09/13/2021 12:56:11 PM

Sep13

Words of Torah from Rabbi Marc Soloway from Rosh Hashanah Day 1 Services on September 7, 2021. 

The Talmudic sage Rabbi Shimon bar Yochai spoke critically of the Roman government and was reported to the authorities and Rabbi Shimon and his son, Rabbi Elazar, were sentenced to death. They hid in a cave for twelve years, studying Torah day and night, nourished by a carob tree and spring of water which had miraculously appeared in the cave. To preserve their clothes, they wore them only for their daily prayers, the rest of the time they buried themselves naked in sand up to their necks as they immersed themselves in intense study.

After twelve years of isolation in the cave, the emperor died and the death sentence was lifted. Elijah the prophet came to the entrance of the cave and said “who will tell Rabbi Shimon bar Yochai and Rabbi Elazar that the decree has been lifted and it was safe to leave the cave?”

They emerged from the cave, and saw ordinary people who were plowing and sowing. Rabbi Shimon bar Yoḥai said: These people abandon eternal life of Torah study and engage in temporal life for their own sustenance. Every place that Rabbi Shimon and his son Rabbi Elazar directed their eyes immediately burst into flames. A Divine Voice came forth and said to them: Did you emerge from your isolation in the cave in order to destroy My world? Return to the cave. They went back and sat in the cave for another twelve months until a Divine Voice said to them: “Emerge from your cave.” They came back into the world. Everywhere that Rabbi Elazar would strike with his eyes, his father Rabbi Shimon would heal. Rabbi Shimon said to Rabbi Elazar: My son, you and I suffice for the entire world, as the two of us are engaged in the proper study of Torah.  Rabbi Shimon’s enigmatic comment perhaps implies that we need fire and water, din and rachamim, harsh judgment and sweet mercy, balancing and integrating.

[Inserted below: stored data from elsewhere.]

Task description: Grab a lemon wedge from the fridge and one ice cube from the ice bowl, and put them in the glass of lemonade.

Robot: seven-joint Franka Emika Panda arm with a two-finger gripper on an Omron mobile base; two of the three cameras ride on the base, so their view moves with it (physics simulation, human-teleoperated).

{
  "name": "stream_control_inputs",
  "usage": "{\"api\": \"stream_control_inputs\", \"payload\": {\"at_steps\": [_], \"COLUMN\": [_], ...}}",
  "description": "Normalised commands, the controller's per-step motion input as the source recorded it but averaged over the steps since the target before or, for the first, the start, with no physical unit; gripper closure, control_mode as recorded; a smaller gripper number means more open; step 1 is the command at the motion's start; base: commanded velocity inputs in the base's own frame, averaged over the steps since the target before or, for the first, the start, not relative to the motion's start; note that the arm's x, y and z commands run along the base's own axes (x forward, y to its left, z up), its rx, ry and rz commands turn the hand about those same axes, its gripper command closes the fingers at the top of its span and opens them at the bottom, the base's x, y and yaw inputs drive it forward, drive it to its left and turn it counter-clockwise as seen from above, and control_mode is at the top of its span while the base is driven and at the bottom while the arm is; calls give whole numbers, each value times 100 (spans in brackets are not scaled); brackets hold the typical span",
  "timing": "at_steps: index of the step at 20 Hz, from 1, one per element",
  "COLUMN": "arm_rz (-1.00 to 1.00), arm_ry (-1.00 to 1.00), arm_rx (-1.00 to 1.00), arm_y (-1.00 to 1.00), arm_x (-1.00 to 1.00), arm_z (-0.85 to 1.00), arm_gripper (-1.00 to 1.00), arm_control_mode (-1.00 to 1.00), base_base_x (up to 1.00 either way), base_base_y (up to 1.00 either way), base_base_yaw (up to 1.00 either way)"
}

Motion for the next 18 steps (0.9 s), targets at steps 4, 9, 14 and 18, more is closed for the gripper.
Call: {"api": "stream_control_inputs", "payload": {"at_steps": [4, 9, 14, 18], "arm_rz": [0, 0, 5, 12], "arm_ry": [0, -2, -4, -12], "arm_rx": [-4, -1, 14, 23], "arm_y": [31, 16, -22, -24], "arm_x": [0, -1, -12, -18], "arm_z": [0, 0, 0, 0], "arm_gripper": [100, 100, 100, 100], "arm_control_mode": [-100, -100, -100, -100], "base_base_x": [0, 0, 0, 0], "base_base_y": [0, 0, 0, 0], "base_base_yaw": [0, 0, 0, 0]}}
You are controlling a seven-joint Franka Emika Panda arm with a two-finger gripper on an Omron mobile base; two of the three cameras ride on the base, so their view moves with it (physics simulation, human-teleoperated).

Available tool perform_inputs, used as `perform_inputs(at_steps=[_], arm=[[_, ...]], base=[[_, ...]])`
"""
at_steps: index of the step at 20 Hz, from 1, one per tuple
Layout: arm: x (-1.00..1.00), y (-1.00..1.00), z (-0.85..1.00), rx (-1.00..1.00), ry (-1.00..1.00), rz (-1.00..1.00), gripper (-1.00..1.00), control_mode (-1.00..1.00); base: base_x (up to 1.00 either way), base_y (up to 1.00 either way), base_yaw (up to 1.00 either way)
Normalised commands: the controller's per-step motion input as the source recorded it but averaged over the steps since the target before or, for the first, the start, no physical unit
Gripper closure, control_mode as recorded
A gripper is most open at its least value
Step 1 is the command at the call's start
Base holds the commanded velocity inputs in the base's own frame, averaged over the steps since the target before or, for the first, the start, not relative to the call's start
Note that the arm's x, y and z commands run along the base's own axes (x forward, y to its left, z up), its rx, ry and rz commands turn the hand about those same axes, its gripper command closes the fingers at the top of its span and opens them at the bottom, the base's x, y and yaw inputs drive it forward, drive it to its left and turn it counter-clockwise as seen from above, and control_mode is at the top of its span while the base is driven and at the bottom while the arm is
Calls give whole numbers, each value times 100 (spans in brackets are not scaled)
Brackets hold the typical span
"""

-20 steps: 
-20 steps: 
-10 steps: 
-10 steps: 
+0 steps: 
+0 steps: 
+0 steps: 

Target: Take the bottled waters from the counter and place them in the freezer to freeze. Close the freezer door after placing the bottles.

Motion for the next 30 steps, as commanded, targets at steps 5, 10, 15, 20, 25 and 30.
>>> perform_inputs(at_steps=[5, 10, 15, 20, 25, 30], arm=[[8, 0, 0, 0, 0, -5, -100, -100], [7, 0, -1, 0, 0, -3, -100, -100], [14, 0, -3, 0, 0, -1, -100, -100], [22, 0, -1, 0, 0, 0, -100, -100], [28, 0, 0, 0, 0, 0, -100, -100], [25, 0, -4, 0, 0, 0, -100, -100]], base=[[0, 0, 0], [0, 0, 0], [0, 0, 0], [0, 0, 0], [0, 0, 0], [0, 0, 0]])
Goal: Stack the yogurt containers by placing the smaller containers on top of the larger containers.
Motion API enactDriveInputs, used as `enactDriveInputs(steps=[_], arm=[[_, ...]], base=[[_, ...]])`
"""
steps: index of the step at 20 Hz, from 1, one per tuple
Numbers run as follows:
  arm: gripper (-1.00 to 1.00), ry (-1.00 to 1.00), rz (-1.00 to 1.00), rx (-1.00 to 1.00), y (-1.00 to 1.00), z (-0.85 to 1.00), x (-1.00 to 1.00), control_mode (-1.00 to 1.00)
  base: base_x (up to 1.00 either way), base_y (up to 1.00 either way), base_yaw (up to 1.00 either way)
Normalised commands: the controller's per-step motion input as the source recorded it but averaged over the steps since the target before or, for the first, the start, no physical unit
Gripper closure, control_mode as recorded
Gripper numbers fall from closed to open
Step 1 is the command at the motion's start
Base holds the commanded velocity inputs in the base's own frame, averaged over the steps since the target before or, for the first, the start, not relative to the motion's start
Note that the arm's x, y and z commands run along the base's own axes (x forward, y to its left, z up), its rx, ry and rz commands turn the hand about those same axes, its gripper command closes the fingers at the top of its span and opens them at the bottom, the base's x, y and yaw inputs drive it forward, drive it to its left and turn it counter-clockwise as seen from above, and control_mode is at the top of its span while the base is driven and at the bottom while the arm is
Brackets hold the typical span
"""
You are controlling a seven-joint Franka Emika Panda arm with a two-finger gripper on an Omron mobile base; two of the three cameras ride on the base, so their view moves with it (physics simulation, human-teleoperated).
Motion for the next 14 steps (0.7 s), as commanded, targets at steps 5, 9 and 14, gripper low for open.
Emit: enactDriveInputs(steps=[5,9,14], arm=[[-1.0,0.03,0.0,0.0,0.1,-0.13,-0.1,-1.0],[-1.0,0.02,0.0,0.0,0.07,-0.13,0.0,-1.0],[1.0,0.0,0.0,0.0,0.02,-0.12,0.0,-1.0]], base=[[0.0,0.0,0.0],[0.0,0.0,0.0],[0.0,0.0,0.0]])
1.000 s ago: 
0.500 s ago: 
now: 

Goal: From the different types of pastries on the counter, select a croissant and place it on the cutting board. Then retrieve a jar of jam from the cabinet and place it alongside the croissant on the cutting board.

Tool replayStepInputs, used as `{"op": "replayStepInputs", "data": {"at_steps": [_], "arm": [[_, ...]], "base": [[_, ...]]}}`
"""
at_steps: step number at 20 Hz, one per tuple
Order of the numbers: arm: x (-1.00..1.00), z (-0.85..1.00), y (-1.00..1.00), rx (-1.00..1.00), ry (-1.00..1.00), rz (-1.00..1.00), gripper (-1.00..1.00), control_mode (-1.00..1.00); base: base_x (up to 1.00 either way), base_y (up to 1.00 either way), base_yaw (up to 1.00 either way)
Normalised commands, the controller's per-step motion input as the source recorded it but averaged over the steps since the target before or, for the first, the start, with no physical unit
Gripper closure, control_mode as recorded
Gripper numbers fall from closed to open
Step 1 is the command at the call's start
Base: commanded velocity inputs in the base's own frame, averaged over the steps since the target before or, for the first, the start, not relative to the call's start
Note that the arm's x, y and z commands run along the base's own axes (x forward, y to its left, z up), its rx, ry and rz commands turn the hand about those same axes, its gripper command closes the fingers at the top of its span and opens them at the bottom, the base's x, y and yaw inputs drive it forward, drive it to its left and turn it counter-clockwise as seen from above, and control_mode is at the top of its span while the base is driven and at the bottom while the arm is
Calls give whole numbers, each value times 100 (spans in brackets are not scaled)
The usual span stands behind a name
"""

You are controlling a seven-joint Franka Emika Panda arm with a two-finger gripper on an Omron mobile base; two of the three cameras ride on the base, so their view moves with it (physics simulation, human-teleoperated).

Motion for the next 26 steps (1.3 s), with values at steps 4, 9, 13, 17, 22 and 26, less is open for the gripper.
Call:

There is not a single one of us who could have predicted or imagined the impact of the last year and a half.  Can we even begin to contemplate the mental, emotional, spiritual and physical toll it has had on us?  All of us.  Yes, we have experienced being in caves of isolation to emerge and perhaps to go back and to emerge again.  The rabbinic father and son did not have zoom to keep them connected to their community and got their directives from Elijah the Prophet and heavenly voices, rather than the CDC, state protocols or various media sources.  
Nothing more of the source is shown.